(PROVIDED RECORDS Opens)

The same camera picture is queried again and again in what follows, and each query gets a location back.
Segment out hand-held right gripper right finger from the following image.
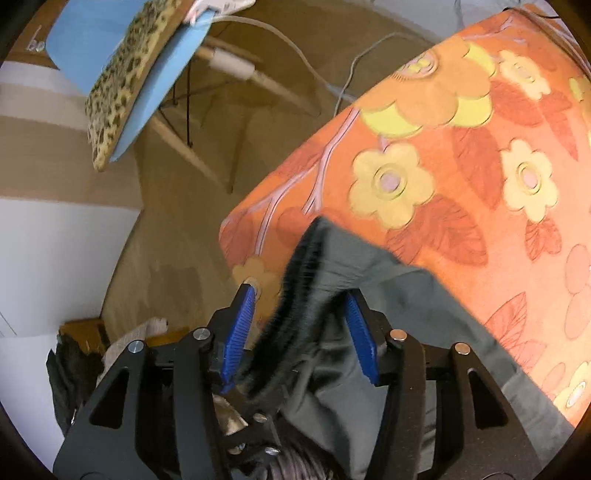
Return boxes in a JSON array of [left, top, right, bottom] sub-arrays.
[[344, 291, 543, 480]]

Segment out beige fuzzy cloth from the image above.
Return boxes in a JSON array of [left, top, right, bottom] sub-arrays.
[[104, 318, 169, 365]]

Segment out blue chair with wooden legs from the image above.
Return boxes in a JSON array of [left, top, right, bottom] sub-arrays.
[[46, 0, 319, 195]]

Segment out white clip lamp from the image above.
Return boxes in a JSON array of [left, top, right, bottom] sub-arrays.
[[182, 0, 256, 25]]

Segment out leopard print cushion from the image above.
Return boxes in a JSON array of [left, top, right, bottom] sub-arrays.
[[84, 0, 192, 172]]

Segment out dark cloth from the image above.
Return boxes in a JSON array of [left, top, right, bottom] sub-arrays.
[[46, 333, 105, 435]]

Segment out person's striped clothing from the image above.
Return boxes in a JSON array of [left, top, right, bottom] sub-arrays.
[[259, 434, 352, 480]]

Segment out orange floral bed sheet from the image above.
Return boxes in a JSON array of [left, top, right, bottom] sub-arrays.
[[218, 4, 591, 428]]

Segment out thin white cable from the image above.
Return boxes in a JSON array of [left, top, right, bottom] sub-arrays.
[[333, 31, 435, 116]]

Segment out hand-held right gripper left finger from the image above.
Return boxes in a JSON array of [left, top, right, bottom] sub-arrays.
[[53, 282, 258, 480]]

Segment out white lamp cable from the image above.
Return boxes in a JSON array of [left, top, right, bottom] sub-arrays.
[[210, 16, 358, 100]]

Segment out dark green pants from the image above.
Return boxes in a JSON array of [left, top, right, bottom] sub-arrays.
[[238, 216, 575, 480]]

(PROVIDED RECORDS Closes)
(PROVIDED RECORDS Opens)

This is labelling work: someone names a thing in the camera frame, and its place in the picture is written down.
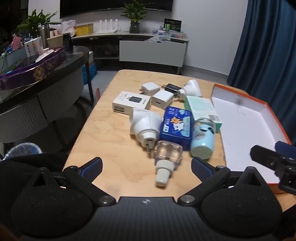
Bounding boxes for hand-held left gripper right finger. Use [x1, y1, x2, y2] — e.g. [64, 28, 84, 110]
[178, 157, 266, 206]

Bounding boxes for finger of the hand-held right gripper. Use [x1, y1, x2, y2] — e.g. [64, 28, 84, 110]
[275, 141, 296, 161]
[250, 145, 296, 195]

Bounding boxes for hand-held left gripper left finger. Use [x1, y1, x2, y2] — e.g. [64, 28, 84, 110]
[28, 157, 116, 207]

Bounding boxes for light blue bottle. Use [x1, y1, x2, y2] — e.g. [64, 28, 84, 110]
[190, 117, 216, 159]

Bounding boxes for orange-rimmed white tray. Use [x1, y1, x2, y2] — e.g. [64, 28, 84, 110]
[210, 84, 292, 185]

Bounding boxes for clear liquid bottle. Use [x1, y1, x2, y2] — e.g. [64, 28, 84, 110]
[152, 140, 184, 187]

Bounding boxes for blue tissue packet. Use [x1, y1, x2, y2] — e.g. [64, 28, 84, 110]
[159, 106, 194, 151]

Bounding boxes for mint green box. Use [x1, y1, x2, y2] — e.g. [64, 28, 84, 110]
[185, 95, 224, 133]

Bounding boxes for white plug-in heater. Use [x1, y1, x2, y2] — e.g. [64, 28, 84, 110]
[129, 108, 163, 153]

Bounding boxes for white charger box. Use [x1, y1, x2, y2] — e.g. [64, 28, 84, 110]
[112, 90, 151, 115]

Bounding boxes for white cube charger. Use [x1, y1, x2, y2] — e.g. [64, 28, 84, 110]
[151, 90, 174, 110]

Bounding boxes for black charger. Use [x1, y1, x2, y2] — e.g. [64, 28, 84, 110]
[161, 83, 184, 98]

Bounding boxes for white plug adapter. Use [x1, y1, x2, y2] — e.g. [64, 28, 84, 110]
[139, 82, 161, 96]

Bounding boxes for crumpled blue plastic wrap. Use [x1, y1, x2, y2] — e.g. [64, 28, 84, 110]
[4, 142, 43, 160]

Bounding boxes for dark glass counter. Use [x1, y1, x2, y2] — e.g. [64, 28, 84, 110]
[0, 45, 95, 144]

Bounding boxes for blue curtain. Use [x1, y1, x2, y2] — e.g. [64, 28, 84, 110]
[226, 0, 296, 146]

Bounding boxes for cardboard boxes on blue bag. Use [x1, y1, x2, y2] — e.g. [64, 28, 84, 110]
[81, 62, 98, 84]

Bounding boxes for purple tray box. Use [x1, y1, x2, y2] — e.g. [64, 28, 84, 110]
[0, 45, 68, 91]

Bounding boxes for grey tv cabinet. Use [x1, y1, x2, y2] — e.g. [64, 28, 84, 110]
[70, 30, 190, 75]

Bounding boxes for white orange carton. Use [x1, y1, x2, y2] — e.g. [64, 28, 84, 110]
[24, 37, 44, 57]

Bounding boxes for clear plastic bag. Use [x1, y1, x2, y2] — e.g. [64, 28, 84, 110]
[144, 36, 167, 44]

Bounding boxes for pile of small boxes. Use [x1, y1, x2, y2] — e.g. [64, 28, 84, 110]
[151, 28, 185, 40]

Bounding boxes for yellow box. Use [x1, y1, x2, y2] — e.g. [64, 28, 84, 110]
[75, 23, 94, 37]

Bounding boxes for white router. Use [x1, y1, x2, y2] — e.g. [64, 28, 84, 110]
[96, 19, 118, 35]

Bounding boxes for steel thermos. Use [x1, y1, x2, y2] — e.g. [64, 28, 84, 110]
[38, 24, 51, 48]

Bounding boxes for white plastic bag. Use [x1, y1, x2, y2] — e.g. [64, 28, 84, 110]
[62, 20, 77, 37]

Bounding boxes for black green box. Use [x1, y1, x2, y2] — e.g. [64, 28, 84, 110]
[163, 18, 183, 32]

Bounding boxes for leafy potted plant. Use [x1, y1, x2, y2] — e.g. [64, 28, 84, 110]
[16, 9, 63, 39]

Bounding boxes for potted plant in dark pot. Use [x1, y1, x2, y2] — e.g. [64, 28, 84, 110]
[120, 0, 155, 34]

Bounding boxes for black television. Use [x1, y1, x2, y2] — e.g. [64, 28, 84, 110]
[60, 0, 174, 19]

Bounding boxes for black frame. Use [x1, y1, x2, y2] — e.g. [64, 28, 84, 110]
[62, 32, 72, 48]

(PROVIDED RECORDS Closes)
(PROVIDED RECORDS Opens)

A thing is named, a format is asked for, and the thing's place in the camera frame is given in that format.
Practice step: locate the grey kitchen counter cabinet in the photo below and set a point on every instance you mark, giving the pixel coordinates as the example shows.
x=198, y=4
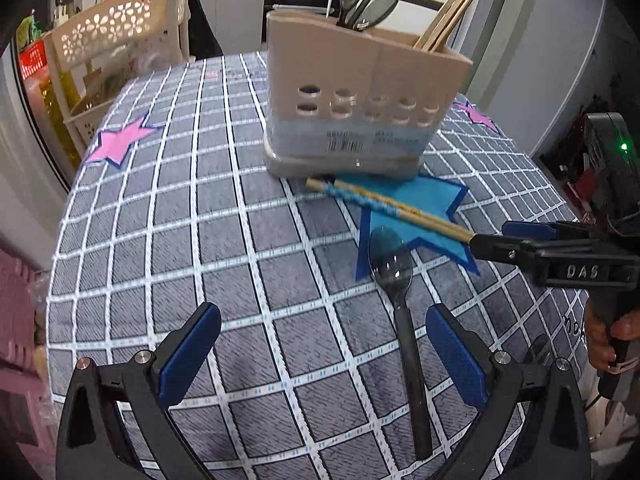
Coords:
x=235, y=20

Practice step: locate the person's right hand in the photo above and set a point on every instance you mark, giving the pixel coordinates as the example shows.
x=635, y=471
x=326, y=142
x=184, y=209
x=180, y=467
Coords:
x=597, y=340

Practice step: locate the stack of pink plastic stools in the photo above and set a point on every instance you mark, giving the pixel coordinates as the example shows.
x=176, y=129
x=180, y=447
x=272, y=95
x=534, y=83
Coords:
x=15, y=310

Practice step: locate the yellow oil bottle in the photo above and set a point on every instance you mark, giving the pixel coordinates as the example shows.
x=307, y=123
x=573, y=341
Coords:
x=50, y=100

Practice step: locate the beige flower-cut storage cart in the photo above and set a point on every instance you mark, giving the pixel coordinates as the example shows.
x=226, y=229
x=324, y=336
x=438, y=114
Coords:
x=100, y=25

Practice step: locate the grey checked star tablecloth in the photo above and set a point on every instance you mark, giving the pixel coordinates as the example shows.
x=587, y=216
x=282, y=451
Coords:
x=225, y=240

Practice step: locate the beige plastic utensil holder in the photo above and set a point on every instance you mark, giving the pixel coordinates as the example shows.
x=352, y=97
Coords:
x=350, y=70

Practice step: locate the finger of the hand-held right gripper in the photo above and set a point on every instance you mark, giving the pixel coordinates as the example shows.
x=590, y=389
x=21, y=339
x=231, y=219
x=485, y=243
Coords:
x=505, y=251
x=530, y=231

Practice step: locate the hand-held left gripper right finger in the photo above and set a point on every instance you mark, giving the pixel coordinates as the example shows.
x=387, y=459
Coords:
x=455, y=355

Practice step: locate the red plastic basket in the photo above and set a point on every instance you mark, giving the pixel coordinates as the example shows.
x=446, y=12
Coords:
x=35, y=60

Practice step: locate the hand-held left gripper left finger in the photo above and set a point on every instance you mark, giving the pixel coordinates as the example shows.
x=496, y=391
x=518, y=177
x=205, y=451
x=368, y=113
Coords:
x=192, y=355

(PROVIDED RECORDS Closes)

Set down exactly the lines of the data above, beginning with the line that has "The same camera" and ending with the line that has "Segment out hand-held right gripper right", and no others.

RESULT BELOW
The same camera picture is queried again and again in what follows, and each query gets a location back.
Segment out hand-held right gripper right finger from the following image.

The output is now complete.